Start of Supplied data

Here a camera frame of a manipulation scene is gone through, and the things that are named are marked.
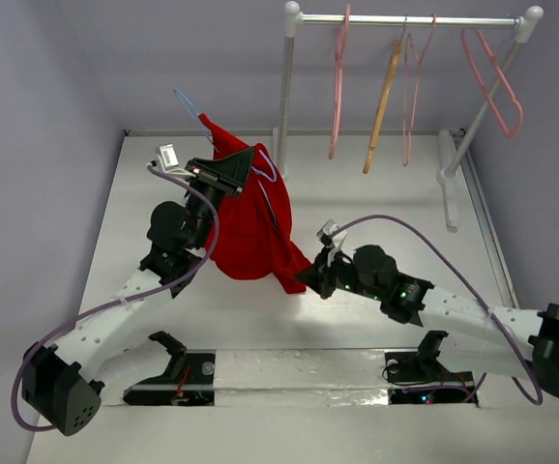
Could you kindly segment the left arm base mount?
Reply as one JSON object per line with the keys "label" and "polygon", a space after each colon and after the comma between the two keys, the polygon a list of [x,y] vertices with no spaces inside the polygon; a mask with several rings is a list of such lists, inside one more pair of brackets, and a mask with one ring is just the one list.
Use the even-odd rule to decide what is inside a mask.
{"label": "left arm base mount", "polygon": [[169,360],[160,375],[127,389],[124,403],[129,406],[213,406],[216,351],[189,351],[164,331],[152,333],[149,339],[162,347]]}

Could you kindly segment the thick pink plastic hanger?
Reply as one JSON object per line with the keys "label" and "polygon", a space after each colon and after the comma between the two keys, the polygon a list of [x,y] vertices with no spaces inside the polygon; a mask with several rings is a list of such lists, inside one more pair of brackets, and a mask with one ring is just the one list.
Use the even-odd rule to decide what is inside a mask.
{"label": "thick pink plastic hanger", "polygon": [[343,88],[343,58],[347,46],[349,32],[349,17],[351,14],[351,5],[347,4],[341,27],[338,29],[335,44],[335,92],[334,92],[334,117],[332,125],[332,134],[330,139],[330,147],[328,158],[332,160],[336,153],[338,144],[339,128],[341,121],[342,107],[342,88]]}

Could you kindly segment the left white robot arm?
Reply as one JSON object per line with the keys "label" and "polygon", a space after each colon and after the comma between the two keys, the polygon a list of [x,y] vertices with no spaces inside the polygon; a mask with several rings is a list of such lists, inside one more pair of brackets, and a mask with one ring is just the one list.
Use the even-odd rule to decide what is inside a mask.
{"label": "left white robot arm", "polygon": [[150,250],[110,301],[76,316],[35,342],[15,376],[11,406],[24,400],[56,430],[73,436],[88,425],[100,406],[121,401],[140,381],[181,379],[186,347],[164,331],[132,333],[154,311],[165,307],[210,259],[221,232],[222,201],[245,189],[255,151],[242,149],[222,159],[190,159],[168,170],[166,156],[148,171],[185,189],[184,203],[163,201],[150,215]]}

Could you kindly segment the red t shirt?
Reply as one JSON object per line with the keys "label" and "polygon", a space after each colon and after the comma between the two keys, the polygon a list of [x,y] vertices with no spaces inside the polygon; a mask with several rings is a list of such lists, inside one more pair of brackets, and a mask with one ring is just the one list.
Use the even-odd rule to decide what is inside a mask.
{"label": "red t shirt", "polygon": [[[266,162],[257,152],[262,149],[269,154],[266,146],[256,143],[251,147],[255,150],[251,167],[267,171]],[[256,175],[250,171],[243,192],[221,202],[220,234],[211,259],[233,279],[256,280],[272,275],[286,294],[302,294],[306,285],[297,281],[295,275],[310,266],[310,261],[292,241],[290,197],[279,170],[278,173],[274,184],[264,178],[261,182],[273,204],[279,228],[273,226]]]}

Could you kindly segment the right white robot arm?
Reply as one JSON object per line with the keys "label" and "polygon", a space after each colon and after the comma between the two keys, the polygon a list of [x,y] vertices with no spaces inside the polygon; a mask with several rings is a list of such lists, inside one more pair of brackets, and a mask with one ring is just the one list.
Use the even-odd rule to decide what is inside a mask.
{"label": "right white robot arm", "polygon": [[399,271],[377,245],[360,246],[351,256],[324,247],[296,278],[323,299],[337,290],[350,292],[378,301],[381,312],[400,324],[425,329],[415,356],[425,378],[473,371],[534,379],[559,398],[559,304],[544,310],[483,308]]}

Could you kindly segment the white clothes rack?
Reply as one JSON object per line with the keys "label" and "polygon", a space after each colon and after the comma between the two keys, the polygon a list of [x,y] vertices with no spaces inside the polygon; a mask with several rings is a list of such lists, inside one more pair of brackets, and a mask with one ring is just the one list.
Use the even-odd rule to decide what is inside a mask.
{"label": "white clothes rack", "polygon": [[[291,78],[298,27],[301,25],[318,24],[336,25],[339,29],[344,17],[344,14],[305,14],[296,1],[288,1],[283,11],[284,40],[280,81],[279,126],[273,129],[275,159],[281,172],[285,171]],[[525,11],[524,15],[518,17],[476,18],[438,16],[436,28],[454,27],[458,28],[460,31],[462,29],[466,29],[466,31],[469,29],[474,31],[483,31],[484,29],[512,29],[514,31],[513,43],[521,43],[522,48],[532,37],[537,25],[543,17],[544,9],[540,6],[532,6]],[[430,21],[430,16],[350,14],[349,26],[354,24],[400,27],[402,29],[408,26],[430,28]],[[515,124],[516,114],[503,89],[499,89],[496,92],[494,101],[506,123],[512,127]],[[438,134],[439,172],[437,173],[437,182],[442,189],[446,227],[451,232],[457,231],[459,227],[459,208],[456,199],[457,171],[488,111],[491,112],[490,109],[486,108],[484,98],[482,106],[478,110],[458,146],[454,144],[452,136],[448,131],[442,130]]]}

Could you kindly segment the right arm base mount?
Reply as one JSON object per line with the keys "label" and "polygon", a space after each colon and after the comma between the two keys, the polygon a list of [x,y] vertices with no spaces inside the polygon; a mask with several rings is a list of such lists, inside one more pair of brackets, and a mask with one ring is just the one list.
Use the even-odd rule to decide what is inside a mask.
{"label": "right arm base mount", "polygon": [[381,376],[390,405],[478,404],[471,372],[452,372],[439,361],[444,331],[429,331],[412,351],[385,354]]}

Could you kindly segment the pink plastic hanger right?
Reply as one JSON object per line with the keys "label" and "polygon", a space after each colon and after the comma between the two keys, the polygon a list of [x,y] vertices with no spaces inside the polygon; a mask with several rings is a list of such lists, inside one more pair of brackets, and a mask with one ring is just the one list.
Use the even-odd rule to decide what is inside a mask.
{"label": "pink plastic hanger right", "polygon": [[[464,55],[474,75],[474,78],[484,95],[486,108],[491,110],[503,134],[507,138],[514,138],[520,132],[523,126],[524,109],[522,103],[516,96],[515,91],[507,78],[506,72],[507,69],[511,66],[512,62],[515,60],[516,56],[518,55],[521,49],[521,43],[514,42],[504,62],[501,63],[498,58],[498,55],[492,51],[483,32],[481,30],[475,30],[475,35],[494,73],[494,80],[492,81],[489,87],[485,85],[485,80],[482,74],[480,73],[477,63],[475,61],[474,55],[470,47],[470,43],[467,38],[466,29],[462,29],[460,31],[460,41],[462,44]],[[511,106],[515,110],[516,120],[515,120],[515,124],[512,127],[506,123],[501,111],[499,110],[497,104],[494,101],[494,96],[499,89],[504,90]]]}

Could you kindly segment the wooden hanger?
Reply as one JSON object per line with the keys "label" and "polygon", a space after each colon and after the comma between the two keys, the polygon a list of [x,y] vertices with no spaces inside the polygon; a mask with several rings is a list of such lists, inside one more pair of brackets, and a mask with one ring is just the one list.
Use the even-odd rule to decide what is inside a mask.
{"label": "wooden hanger", "polygon": [[379,102],[376,108],[376,114],[373,122],[372,131],[369,138],[367,155],[363,167],[363,173],[368,174],[374,159],[378,138],[385,119],[387,105],[389,102],[391,89],[397,73],[397,67],[402,50],[402,41],[396,40],[393,53],[387,65],[385,77],[383,80]]}

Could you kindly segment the blue wire hanger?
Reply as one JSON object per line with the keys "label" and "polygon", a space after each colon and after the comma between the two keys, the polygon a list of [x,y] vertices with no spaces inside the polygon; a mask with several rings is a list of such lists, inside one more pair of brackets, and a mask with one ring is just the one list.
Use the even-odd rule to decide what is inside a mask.
{"label": "blue wire hanger", "polygon": [[[219,152],[219,148],[213,139],[211,131],[206,126],[204,126],[199,120],[201,113],[196,109],[193,103],[182,91],[180,91],[177,88],[174,88],[173,93],[174,96],[178,99],[179,103],[186,109],[191,119],[195,120],[199,124],[201,132],[204,134],[204,136],[209,141],[209,143],[213,146],[214,153],[217,154]],[[259,190],[264,196],[265,202],[267,204],[267,208],[269,211],[272,224],[276,229],[278,229],[279,222],[278,222],[277,215],[275,213],[269,194],[265,189],[265,186],[262,184],[261,179],[264,178],[269,183],[274,184],[278,180],[279,173],[268,153],[266,153],[262,149],[258,149],[257,152],[259,153],[259,156],[262,157],[262,159],[266,162],[268,166],[268,170],[265,171],[263,169],[258,169],[255,166],[253,166],[250,170],[253,171],[256,175],[256,181],[258,183]]]}

End of Supplied data

_Try it_. Where a line above holds the word "Could", copy it.

_Task output_.
Could you kindly segment the left arm base mount?
Could you kindly segment the thick pink plastic hanger?
Could you kindly segment the left white robot arm?
Could you kindly segment the red t shirt?
Could you kindly segment the right white robot arm?
Could you kindly segment the white clothes rack?
Could you kindly segment the right arm base mount?
Could you kindly segment the pink plastic hanger right?
Could you kindly segment the wooden hanger?
Could you kindly segment the blue wire hanger?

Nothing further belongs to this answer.